§ TASK ITEM
Scan the records below. List lines holding "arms".

***

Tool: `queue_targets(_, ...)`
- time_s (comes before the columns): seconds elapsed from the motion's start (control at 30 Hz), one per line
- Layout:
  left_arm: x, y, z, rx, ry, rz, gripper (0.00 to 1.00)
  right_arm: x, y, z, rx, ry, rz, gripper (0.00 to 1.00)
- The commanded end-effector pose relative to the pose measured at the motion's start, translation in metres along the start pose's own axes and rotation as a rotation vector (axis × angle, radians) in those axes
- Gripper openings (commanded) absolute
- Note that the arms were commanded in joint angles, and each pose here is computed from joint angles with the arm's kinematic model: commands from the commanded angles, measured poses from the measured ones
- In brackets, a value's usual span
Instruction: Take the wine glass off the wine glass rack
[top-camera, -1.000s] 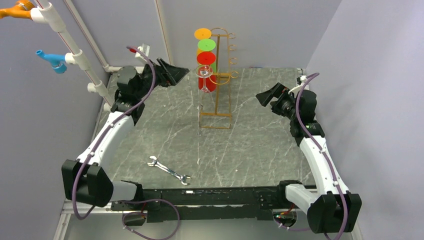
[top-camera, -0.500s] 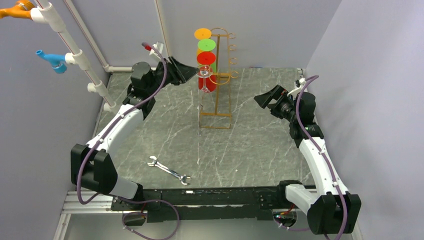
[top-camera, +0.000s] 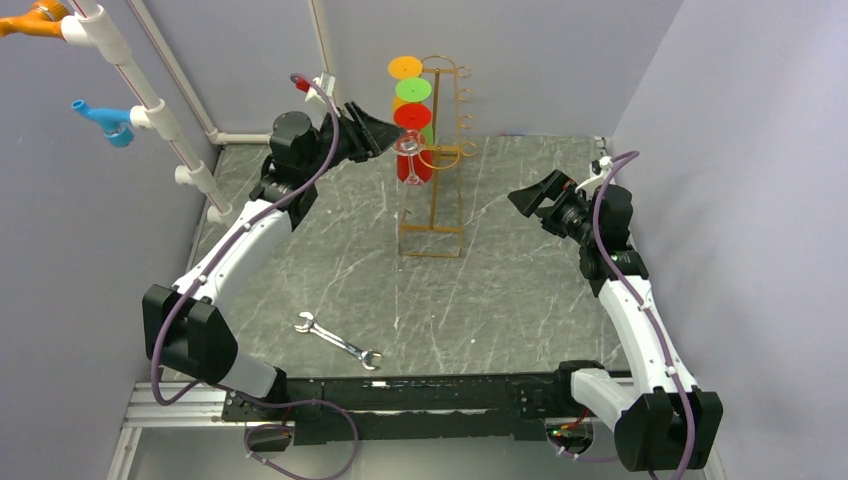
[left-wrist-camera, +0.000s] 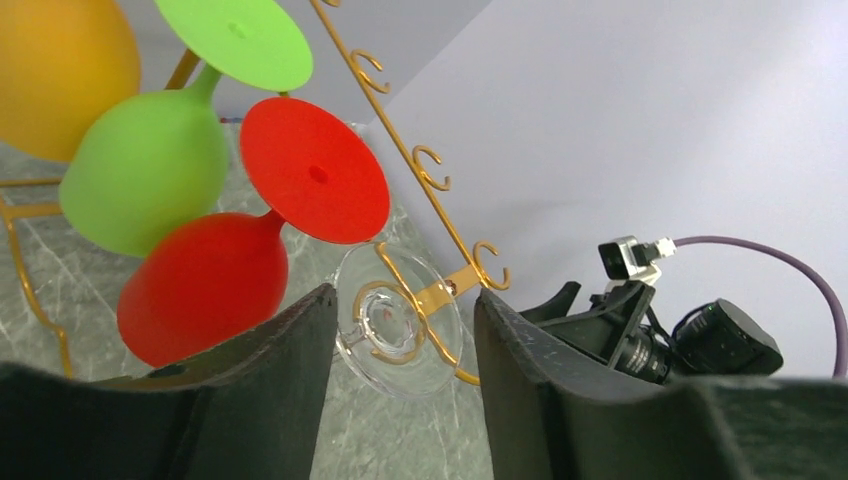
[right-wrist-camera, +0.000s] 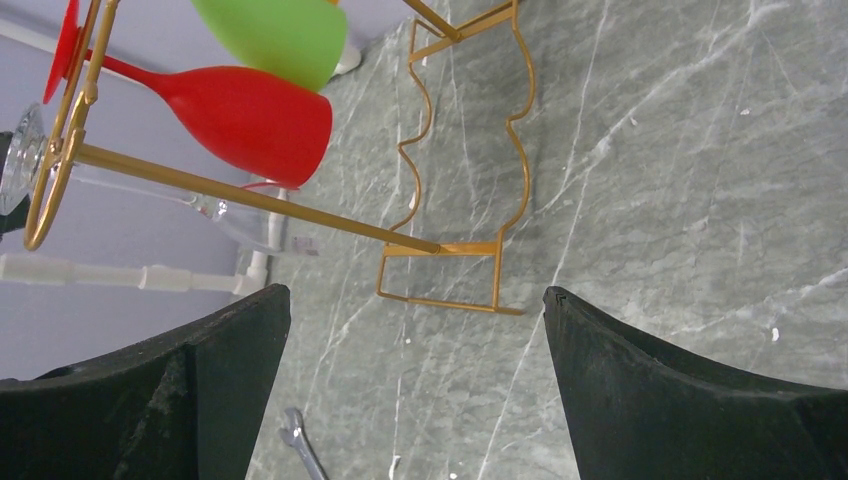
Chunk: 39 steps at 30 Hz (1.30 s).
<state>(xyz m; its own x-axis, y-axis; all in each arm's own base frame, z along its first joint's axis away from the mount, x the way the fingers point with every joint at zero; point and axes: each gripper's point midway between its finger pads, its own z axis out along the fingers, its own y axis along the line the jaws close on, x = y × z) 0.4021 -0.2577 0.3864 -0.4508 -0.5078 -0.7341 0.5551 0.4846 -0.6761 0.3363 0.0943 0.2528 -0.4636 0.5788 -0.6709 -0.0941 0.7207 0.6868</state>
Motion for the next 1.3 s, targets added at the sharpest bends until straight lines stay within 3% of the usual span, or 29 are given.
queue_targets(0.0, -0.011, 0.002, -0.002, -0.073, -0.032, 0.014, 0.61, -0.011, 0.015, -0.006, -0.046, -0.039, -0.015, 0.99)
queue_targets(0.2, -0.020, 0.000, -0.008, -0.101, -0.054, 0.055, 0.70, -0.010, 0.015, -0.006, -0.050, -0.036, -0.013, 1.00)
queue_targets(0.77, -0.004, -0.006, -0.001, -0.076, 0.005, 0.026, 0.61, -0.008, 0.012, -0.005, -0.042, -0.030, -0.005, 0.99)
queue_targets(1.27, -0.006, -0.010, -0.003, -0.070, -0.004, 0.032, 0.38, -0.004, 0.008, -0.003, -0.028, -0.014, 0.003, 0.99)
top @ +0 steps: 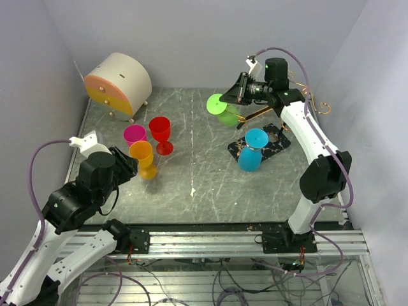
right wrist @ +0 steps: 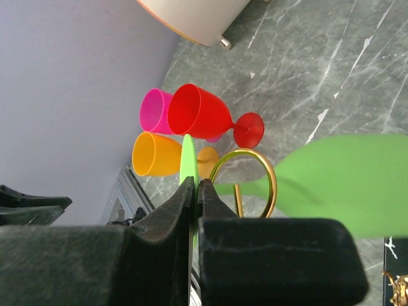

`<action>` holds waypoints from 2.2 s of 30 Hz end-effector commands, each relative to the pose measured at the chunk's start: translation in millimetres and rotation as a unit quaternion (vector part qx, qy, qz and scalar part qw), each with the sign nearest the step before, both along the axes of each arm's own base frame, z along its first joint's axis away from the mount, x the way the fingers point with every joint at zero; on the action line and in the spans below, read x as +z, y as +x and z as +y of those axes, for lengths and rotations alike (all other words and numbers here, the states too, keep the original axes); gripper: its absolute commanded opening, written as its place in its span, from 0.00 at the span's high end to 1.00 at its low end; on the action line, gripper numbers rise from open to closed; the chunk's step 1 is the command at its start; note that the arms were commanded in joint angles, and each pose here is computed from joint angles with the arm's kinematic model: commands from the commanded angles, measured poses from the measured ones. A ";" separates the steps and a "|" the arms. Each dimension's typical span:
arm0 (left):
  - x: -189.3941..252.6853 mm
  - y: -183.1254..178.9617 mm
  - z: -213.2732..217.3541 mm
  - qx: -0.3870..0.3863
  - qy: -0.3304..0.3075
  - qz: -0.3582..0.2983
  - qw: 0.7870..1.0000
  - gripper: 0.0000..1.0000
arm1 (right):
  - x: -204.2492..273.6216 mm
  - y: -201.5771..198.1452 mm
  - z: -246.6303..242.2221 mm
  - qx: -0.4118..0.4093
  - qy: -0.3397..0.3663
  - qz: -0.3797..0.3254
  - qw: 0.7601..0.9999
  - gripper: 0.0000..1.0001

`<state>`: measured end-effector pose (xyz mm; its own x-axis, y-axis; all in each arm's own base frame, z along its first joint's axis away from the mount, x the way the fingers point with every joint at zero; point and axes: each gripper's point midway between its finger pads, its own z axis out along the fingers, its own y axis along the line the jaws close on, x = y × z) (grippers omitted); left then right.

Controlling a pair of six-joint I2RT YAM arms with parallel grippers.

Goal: Take the wine glass off the wine glass rack

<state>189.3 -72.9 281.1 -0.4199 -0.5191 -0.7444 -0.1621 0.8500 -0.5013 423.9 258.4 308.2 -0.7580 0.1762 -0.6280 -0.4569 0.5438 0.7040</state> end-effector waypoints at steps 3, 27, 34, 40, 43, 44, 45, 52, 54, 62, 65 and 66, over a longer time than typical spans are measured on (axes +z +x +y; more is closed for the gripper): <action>-0.6 2.0 -0.5 0.003 -0.003 -0.002 1.000 0.53 | 21.0 -11.6 1.5 0.001 0.020 -0.022 1.000 1.00; 7.2 4.5 -6.1 -0.004 -0.012 -0.006 1.000 0.49 | 37.2 14.5 -55.5 -0.090 0.054 -0.042 0.994 1.00; 9.5 2.7 -7.2 -0.006 -0.023 -0.009 1.000 0.48 | 53.9 44.8 -38.9 -0.056 0.098 -0.064 0.992 1.00; 10.7 3.3 -15.8 -0.018 -0.045 -0.013 0.999 0.47 | 99.6 39.1 -13.6 0.031 0.119 -0.197 0.973 1.00; 4.9 2.2 -19.0 -0.021 -0.056 -0.008 0.998 0.43 | 126.9 13.9 2.5 0.077 0.114 -0.288 0.948 1.00; 3.3 1.6 -20.8 -0.023 -0.062 -0.007 0.998 0.42 | 132.3 2.6 10.1 0.093 0.106 -0.315 0.939 1.00; 1.2 0.6 -22.4 -0.025 -0.068 -0.005 0.997 0.41 | 135.5 -9.7 17.9 0.108 0.089 -0.344 0.928 1.00; 10.0 -6.2 -35.5 -0.044 -0.130 -0.014 0.990 0.40 | 128.5 -110.0 63.1 0.080 -0.105 -0.546 0.828 1.00; 14.4 -10.2 -37.8 -0.048 -0.149 -0.012 0.988 0.40 | 132.8 -130.6 52.5 0.054 -0.112 -0.561 0.818 1.00; 29.5 -23.9 -65.1 -0.089 -0.264 -0.003 0.960 0.36 | 116.0 -203.0 56.8 0.076 -0.118 -0.595 0.791 1.00; 41.2 -27.0 -80.5 -0.115 -0.309 0.003 0.944 0.35 | 94.1 -217.3 65.1 0.068 -0.161 -0.603 0.778 1.00; 42.5 -27.3 -85.4 -0.122 -0.319 0.009 0.940 0.34 | 87.4 -228.0 70.5 0.071 -0.167 -0.610 0.771 1.00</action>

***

§ TASK ANSWER
- Note that the arms were commanded in joint angles, and each pose here is computed from joint angles with the arm's kinematic model: commands from the commanded angles, measured poses from the measured ones
`<action>` holds waypoints from 2.2 s of 30 Hz end-effector commands, each relative to the pose measured at the chunk's start: translation in millimetres and rotation as a unit quaternion (vector part qx, qy, qz and scalar part qw), each with the sign nearest the step before, both along the axes of each arm's own base frame, z along its first joint's axis away from the mount, x the way the fingers point with every joint at zero; on the action line and in the spans below, read x as +z, y as +x and z as +y of those axes, for lengths and rotations alike (all other words and numbers here, the states too, keep the original axes); gripper: its absolute commanded opening, written as its place in its span, from 0.00 at the span's high end to 1.00 at its low end; on the action line, gripper numbers rise from open to closed; the chunk's step 1 is the command at its start; note that the arms were commanded in joint angles, and each pose here is computed from joint angles with the arm's kinematic model: commands from the commanded angles, measured poses from the measured ones. A ";" separates the steps and a "|" the arms. Each dimension's typical span:
Controlling a pair of six-joint I2RT YAM arms with parallel grippers.

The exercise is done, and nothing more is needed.